To this end, CPT has created a category of codes (category II codes) that are a set of supplemental tracking codes, which can be used for performance measurement. “The American Academy of Pediatrics is participating in the process by which these codes come to fruition in CPT,” said Dr. Bradley.
“What's the Medicare plan—which private payers are likely to follow?” he asked. “In 2006, physicians now enroll in a voluntary pay-for-reporting program … in 2007 or 2008, they'll be paid for reporting quality measures, and then beyond 2008, they should be paid for performance.”
▸ Moderate sedation. “Most of you who work in children's hospitals know that physicians there have not been paid often for doing procedural sedation unless you're an anesthesiologist,” said Dr. Bradley. Physicians who are hospitalists or who specialize in emergency or critical care are doing a lot of sedation as part of sedation teams. “To support that service, new codes were created this year for moderate sedation that allow physicians who are either providing sedation for their own procedure or supporting another physician to get paid,” said Dr. Bradley. These codes are 99143–99145 and 99148–99150.
▸ Special services. “These are a little bit different in that they're not Evaluation and Management] codes but codes that are added on with existing E/M codes when you provide those E/M services under special circumstances,” said Dr. Bradley.
The most commonly used of these codes are 99050, 99051, and 99058.
Code 99050 is used for services provided in the office at times other than regularly scheduled office hours.
Code 99051 “allows you to bill separately on top of an E/M code for services provided during regularly scheduled evening, holiday, and weekend office hours,” said Dr. Bradley.
Code 99058 is an add-on charge for services provided on an emergency basis in the office that disrupt other scheduled office services.
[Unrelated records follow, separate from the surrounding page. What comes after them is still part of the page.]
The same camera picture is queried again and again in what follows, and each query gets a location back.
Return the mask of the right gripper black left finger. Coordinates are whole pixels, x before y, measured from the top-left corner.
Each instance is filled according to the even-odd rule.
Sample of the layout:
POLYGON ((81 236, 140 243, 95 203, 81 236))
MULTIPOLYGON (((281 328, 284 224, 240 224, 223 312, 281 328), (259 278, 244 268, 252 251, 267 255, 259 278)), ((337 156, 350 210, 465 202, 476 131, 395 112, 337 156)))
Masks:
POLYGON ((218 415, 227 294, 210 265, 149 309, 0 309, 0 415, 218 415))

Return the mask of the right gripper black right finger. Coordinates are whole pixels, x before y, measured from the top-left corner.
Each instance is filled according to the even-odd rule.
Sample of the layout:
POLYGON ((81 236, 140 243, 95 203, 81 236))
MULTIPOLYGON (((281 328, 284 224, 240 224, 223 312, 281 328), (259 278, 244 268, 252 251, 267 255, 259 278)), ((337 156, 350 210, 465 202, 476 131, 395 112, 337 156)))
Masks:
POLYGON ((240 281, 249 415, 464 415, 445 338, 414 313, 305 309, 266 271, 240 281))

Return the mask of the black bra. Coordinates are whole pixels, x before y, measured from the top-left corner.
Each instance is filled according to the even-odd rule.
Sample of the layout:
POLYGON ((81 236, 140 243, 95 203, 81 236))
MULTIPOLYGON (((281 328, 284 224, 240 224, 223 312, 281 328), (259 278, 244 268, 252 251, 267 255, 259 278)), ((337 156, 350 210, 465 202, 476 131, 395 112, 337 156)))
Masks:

▸ Obesity interventions. Also this year, there are new ICD-9 codes for obesity interventions. “These are V codes that are pediatric codes for [body mass index] percentiles by age,” said Dr. Bradley. “So that at least now, you'll be able to stratify a population in your practice by BMI.” These V codes provide a way of tracking patients through a medical record system. If payers begin to cover obesity interventions based on levels of BMI, “you've got a way to prove to your payers the medical necessity of providing an intervention.”